Questioned about this, many of the fund managers say it is unfair to judge their performance against gains from exchange rate changes.

Angela Delport, product manager for unit trusts at Nedcor Investment Bank (NIB), says one of the main objectives of the Syfrets Universal Opportunity Fund is to provide rand-hedge protection, but this doesn't necessarily mean against the dollar, pound or yen.

She says NIB uses the Morgan Stanley World Index (MSCI) as a benchmark instead of any particular currency and that against this index the fund showed up well.

Barry Botes, managing director of Absa Asset Management, says it is unfair to compare the performance of the fund with the rand/dollar exchange rate.

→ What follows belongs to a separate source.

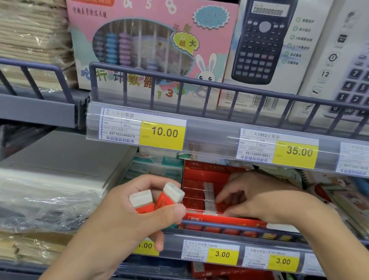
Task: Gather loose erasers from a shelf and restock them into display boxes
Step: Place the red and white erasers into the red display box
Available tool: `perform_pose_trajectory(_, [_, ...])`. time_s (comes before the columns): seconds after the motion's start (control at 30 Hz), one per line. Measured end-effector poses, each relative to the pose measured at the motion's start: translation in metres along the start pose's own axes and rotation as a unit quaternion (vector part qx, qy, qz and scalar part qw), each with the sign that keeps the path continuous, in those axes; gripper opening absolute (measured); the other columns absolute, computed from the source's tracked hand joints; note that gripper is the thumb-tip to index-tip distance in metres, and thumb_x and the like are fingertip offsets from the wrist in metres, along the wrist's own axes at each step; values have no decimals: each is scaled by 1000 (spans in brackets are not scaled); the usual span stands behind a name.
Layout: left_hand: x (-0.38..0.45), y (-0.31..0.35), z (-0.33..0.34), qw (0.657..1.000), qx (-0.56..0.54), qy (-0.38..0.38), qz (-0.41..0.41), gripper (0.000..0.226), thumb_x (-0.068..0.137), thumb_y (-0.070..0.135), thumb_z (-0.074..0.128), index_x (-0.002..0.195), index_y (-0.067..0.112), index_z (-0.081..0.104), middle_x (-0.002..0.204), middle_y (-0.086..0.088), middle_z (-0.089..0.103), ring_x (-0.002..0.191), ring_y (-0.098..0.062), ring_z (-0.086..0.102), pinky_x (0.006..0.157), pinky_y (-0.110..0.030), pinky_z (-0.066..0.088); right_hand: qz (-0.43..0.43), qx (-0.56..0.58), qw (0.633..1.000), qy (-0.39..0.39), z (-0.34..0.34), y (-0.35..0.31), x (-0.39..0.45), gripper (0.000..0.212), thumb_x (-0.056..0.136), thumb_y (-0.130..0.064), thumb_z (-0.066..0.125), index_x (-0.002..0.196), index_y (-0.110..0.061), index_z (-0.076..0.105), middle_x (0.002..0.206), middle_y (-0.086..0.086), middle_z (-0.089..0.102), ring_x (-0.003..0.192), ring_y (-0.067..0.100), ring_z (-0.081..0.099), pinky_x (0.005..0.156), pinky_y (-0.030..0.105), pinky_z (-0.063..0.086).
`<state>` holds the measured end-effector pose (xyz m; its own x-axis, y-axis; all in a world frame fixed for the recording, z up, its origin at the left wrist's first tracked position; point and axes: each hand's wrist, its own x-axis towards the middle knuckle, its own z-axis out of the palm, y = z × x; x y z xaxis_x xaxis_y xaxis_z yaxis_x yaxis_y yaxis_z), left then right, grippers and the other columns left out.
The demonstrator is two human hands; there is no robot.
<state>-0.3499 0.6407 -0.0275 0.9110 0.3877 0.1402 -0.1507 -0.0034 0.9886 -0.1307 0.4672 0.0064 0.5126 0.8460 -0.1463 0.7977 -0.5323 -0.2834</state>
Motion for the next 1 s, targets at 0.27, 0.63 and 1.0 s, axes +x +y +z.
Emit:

"If you convert it back into rands, the currency will outperform anything, because it is an unnatural situation. It is really not a fair comparison, because you are working on the assumption that, if you had stuck with your money in dollars, you would have done better."

Botes says Absa's fund, which is 70 percent invested offshore, is still "on the low side in terms of foreign exposure".

Dirk Stofberg, fund manager of the Sage Global Fund, says for the first six months of the fund's history, it was not really fully invested overseas.

"We argued that while we were still in South Africa, we should be in exports and primarily in mining stocks. And we all know what happened then in South East Asia. We performed very badly and that is the big reason."

Stofberg says the fund's performance has picked up since it has been substantially invested offshore.

Tanya Allardice, investment manager at BoE, says the fund's poor performance can be ascribed to the fact that it bought offshore shares for the first time only in September 1997.

Prior to that, it was exposed to South African-listed rand-hedge shares.

Craig McKay, head of marketing at Southern Unit Trust management company, says the reason for the Southern Global Fund's poor performance was that its foreign investments were limited by law until October last year.

"In other words, our global equity exposure could only be to a maximum of five percent in any fund.

"The rest (95 percent) was in domestic hedge shares and this was the reason for the underperformance."

From October 1997 until June 30, this year, 95 percent of the fund has been invested in global shares. McKay says the fund has done well since then.